En ce qui concerne les billets unifaces : ces billets sont sans conteste parmi les plus spectaculaires billets fautés de la Banque de France. Ces coupures sont rares et recherchées, elles occupent une place tout à fait particulière dans une collection par leur aspect surprenant et attractif. Sur les quatre systèmes d'impression utilisés pour les billets de 100 F "Delacroix" seuls les systèmes d'impression traditionnelle à plat "à la feuille" et d'impression à plat sur machine "Giori" font que l'on peut rencontrer des billets unifaces. Il est impossible de rencontrer des billets unifaces sur les deux autres systèmes d'impression en continu sur machines "Goebel" ou "Snow".

Les billets de 1994 et 1995 comportent le texte du nouveau Code Pénal au verso : "La contrefaçon ou la falsification des billets de banque et la mise en circulation des billets contrefaits ou falsifiés sont punies par les Articles 442-1 et 442-2 du Code Pénal de peines pouvant aller jusqu'à trente ans de réclusion criminelle et trois millions de francs d'amende". Ces billets possèdent maintenant 6 références, dont quatre nouvelles.

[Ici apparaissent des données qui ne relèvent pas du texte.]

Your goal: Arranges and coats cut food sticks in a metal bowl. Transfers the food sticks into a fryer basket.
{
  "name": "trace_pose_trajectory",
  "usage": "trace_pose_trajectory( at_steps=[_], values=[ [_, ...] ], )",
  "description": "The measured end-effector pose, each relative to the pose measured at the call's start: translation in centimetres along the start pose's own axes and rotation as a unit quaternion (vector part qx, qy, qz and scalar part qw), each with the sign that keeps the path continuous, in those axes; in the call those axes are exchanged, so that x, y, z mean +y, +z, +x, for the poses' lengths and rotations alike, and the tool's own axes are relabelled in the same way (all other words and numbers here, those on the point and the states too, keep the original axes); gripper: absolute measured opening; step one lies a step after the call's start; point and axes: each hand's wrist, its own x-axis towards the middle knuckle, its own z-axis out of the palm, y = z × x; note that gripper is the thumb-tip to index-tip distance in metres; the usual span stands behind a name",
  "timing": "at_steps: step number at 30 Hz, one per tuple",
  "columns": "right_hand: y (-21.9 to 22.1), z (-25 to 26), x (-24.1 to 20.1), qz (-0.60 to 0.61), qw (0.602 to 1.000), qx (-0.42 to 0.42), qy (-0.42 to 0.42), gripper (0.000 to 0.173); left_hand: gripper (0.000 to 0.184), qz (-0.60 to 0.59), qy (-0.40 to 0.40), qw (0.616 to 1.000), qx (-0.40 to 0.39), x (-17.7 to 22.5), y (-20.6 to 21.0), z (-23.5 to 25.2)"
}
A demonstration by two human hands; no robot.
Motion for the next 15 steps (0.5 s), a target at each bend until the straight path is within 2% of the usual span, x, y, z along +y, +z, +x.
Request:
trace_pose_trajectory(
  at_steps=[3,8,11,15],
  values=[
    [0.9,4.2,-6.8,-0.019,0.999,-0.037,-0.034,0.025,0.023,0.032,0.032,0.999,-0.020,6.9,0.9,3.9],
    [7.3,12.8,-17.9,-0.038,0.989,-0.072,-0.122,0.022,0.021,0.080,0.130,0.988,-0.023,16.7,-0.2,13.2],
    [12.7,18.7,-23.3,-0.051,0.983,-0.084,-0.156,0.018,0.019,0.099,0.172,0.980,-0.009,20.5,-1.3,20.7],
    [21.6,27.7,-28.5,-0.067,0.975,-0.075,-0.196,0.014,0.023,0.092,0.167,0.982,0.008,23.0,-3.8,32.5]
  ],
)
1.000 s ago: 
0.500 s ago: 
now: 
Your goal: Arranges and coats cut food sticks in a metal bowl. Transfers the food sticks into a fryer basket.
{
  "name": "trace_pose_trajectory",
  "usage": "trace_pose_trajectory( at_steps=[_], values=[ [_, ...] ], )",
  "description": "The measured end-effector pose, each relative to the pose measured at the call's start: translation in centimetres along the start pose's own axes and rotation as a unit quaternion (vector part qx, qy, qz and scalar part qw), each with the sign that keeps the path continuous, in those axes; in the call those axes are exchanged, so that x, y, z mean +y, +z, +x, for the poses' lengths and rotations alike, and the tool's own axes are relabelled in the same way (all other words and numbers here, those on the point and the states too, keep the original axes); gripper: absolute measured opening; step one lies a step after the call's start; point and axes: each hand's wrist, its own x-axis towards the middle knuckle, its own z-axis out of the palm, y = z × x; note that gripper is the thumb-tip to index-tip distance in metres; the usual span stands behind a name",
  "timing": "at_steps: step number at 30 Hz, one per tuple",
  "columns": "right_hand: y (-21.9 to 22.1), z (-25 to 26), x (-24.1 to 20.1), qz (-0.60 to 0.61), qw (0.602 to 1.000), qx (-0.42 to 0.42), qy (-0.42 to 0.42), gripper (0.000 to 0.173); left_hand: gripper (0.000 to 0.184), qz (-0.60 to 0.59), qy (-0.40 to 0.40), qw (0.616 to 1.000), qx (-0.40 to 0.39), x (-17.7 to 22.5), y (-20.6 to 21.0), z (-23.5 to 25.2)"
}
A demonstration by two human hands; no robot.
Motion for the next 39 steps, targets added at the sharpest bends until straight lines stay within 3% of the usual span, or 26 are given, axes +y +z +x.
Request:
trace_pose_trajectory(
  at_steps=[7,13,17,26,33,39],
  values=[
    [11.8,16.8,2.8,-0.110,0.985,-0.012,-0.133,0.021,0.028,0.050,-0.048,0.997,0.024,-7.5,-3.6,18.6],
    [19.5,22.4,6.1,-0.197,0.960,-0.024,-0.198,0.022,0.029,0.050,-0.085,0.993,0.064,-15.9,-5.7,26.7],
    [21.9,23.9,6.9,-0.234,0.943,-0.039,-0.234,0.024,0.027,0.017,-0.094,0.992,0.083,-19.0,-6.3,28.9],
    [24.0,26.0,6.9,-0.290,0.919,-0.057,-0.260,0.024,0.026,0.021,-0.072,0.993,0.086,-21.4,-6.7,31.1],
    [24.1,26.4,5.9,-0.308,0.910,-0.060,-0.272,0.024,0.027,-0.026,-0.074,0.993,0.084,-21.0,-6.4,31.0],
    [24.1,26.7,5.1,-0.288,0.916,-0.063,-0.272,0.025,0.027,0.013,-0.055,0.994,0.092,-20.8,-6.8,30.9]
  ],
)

Cette coupure de 100 F Delacroix qui semble encore courante comporte une grande quantité de raretés ce qui nous promet donc une belle fluctuation des cotes et de passionnantes trouvailles.
A différentes époques le même phénomène se reproduit, de nouvelles raretés se précisent et chacun peut alors se procurer à force de connaissance et de recherches ce qui deviendra introuvable pour ceux qui arriveront ultérieurement. Des billets quasiment introuvables aujourd'hui étaient encore accessibles il y a 20 ou 30 ans et cela se reproduira assurément à l'identique avec le 100 Frs Delacroix et d'autres coupures contemporaines.

Ce billet est un exemple flagrant d'une certaine évolution de la collection et des collectionneurs qui se spécialisent et deviennent de plus plus pointus, recherchant dans les coupures modernes certaines raretés. Cet engouement est grandissant et de ce fait les prix de ces billets sont encore éloignés de leur réelle valeur, leur découverte est tout à fait possible ce qui laisse de beaux jours à notre quête insatiable du rêve.


Article paru dans la revue Numismatique & Change de novembre 2003.